Overview of Genetic Testing

 

ARGYRO BOGIANTZIS, PHARM.D. CANDIDATE; WHITNEY OAKLEY, PHARM.D. CANDIDATE 

What is genetic testing?

Genetic testing is a voluntary medical exam that can identify changes in chromosomes, genes, or proteins. There are several methods used for genetic testing including those of molecular, chromosomal, and biochemical nature. A molecular genetic test will study single genes, or short lengths of DNA, to identify variations or mutations that lead to a genetic disorder. On the other hand, a chromosomal genetic test examines whole chromosomes, or long lengths of DNA, to observe any large changes, such as an extra copy of a chromosome. A biochemical genetic test identifies the amount or activity level of proteins, which can display changes to the DNA if the amount, or activity level, is abnormal.1 By examination of changes in chromosomes, genes, and proteins using the methods listed above, health care professionals can identify an increased risk for health issues, choose specific treatments, or assess responses to treatments for any given individual. There are many different types of genetic tests. The types of genetic tests include the following:

  • Diagnostic testing: identifies the disease a person may currently have. The results from this test will help the health care professional make choices on how to treat or manage the individual’s treatment.
  • Predictive and pre-symptomatic testing: identifies gene changes that increase a person’s risk of developing diseases. The results from this test will provide information about a person’s risk of developing a specific a disease, which can help in making decisions about lifestyle and healthcare.
  • Carrier testing: identifies people who “carry” a change in a gene that is linked to a disease. Carriers may show no symptoms of the disease, but they can pass the gene change onto their children. The children can then either develop the disease, or become carriers themselves.
  • Prenatal testing: identifies if a fetus may have a certain disease, and is offered during pregnancy.
  • Newborn screening: identifies genetic disorders that can be treated in the beginning of life.
  • Pharmacogenomic testing: identifies how certain medicines are processed by a person’s body. The results from this test can help the healthcare professional choose medications that will work best with that individual’s genetic makeup.2
  • Genetic ancestry testing: identifies DNA variations that can provide clues to where a person’s ancestors might have come from. Ancestral testing is completed through either Y chromosome testing, mitochondrial DNA testing, or single nucleotide polymorphism testing.1

There are many other types of genetic tests, but those listed above are the ones most commonly done.

Which patients can benefit from genetic testing?

The patients that can benefit from genetic testing are those with a known family history of a genetic disease, since those individuals are at a higher risk of developing the genetic disease. Couples that wish to start a family will also benefit from genetic testing to see if either parent is a carrier for a specific genetic disorder, and can therefore assess what amount of risk their child has of developing a genetic disorder.2

What does genetic testing have to do with my medications?
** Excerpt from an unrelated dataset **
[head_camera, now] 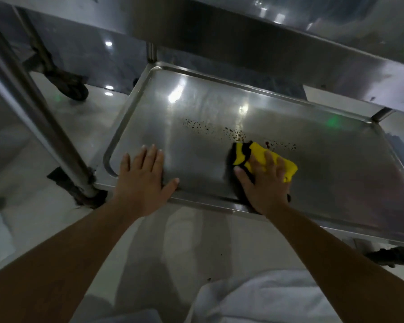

Genetic testing may give some insight as to why certain medications work better or worse for a patient. Medications may work differently for people due to any genetic changes caused by the amount or activity level of certain proteins, called enzymes, which are responsible for the activation, as well as elimination, of drugs in the body.2

Do I really need these tests?

The decision on whether or not to undergo these tests can be quite complicated. One way to choose may be by receiving a referral from your doctor when they suspect that a disease may run in your family. This would mean that a trusted healthcare professional is letting you know that they think you would benefit from such tests. A genetic counselor or geneticist may be a good first resource to ask questions of regarding the process of genetic testing. In addition to providing you with information on whether or not you are a good candidate for genetic testing, they can help you understand the basics behind how these tests work, help you manage your emotions during each step of the process, explain what your results ultimately mean for you, and also guide you in your next steps after receiving the results.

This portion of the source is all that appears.